My immediate thought was that she hadn’t changed at all. Her hair was pulled back from her face in a simple ponytail, slightly longer than I remembered but still the whiter shade of blonde that I had come to associate with her. Her eyes still sparkled, her smile still shone.
But after the first happy kick of familiarity, I registered that there was a slight strain in the corners of her mouth when she smiled; that she wasn’t wearing any make-up and her face was pale. Where her hair was pulled back at the sides of her face I could see darker roots that were almost, but not quite, hidden by the rest of the blonde. She was thinner than I remembered, the simple black T-shirt and grey zip-up hoodie she was wearing hanging slightly loose around her.
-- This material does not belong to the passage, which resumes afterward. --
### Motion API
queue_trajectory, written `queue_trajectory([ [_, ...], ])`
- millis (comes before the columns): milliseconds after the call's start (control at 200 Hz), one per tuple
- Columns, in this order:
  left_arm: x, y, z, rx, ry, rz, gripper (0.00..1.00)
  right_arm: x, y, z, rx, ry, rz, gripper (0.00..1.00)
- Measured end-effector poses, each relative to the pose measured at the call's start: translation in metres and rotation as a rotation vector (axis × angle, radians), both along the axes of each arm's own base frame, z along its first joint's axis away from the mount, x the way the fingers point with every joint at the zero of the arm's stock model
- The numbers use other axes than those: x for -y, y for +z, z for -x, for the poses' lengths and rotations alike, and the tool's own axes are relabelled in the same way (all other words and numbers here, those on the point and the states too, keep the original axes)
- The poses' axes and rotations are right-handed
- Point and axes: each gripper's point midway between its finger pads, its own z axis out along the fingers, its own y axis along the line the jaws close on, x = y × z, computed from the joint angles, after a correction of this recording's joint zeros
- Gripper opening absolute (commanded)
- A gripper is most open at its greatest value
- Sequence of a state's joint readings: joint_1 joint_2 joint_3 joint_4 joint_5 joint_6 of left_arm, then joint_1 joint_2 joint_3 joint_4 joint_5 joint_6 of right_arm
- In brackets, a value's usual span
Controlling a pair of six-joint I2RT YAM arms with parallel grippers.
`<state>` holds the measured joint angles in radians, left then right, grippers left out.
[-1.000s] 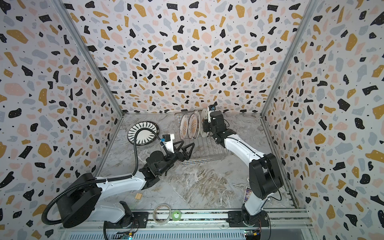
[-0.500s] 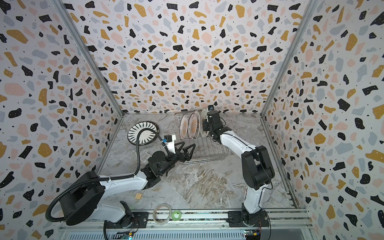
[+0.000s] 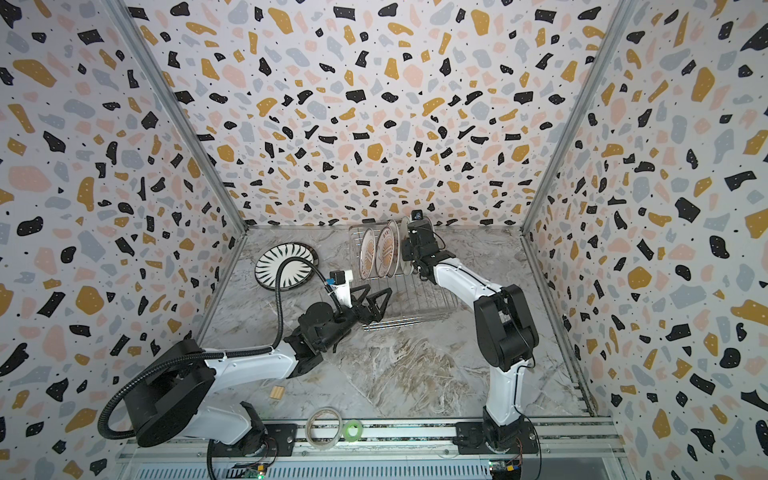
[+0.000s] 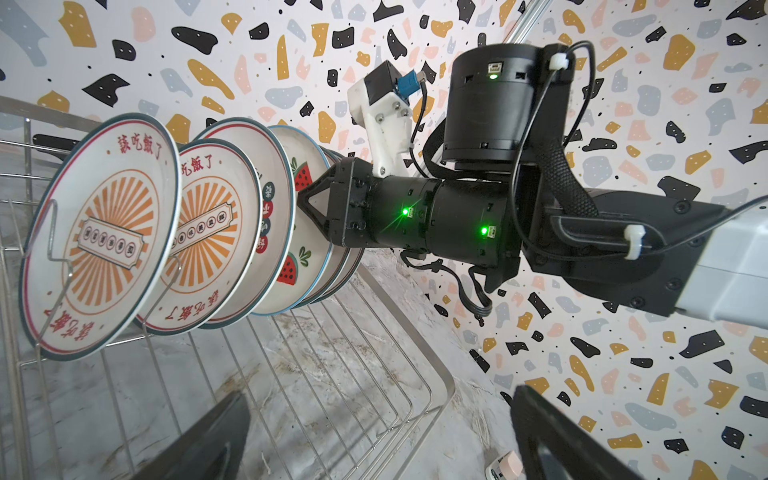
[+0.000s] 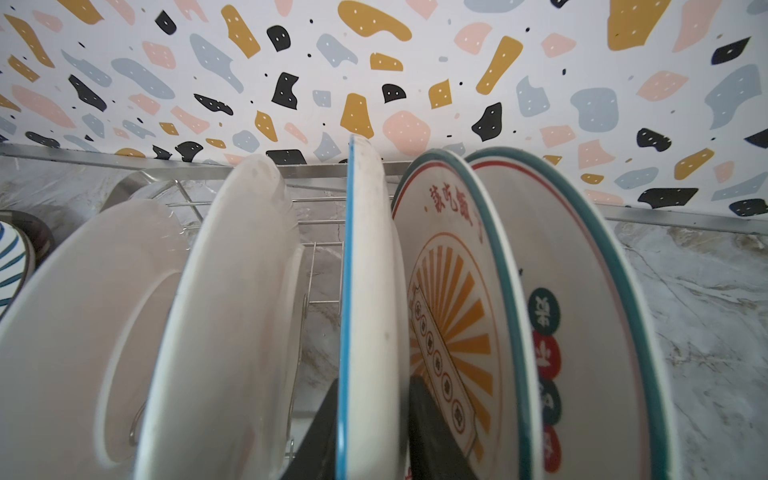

Her neck, for so long framed by her dove necklace, was bare.
As I took all of this in, I could see her eyes searching my face and then dropping to my plastered arm and leg as she ran the same checks on me. We stood in silence for at least a minute, just looking at each other, each of us half smiling in the sudden awkwardness of reunion.
‘Last time I saw you, you had cuts all over your face,’ Suzanne said.
‘Last time I saw you . . .’ I began, then stopped. What was the right way to end that sentence? She looked at me, waiting. For God’s sake. Not even two minutes in and I’d already shoved my foot right into my mouth.
‘It’s OK,’ she said finally, a small smile hovering on her face. ‘I know. Do you want to sit down?’ She gestured to one of the sofas. ‘Can you sit down? With the leg, I mean.’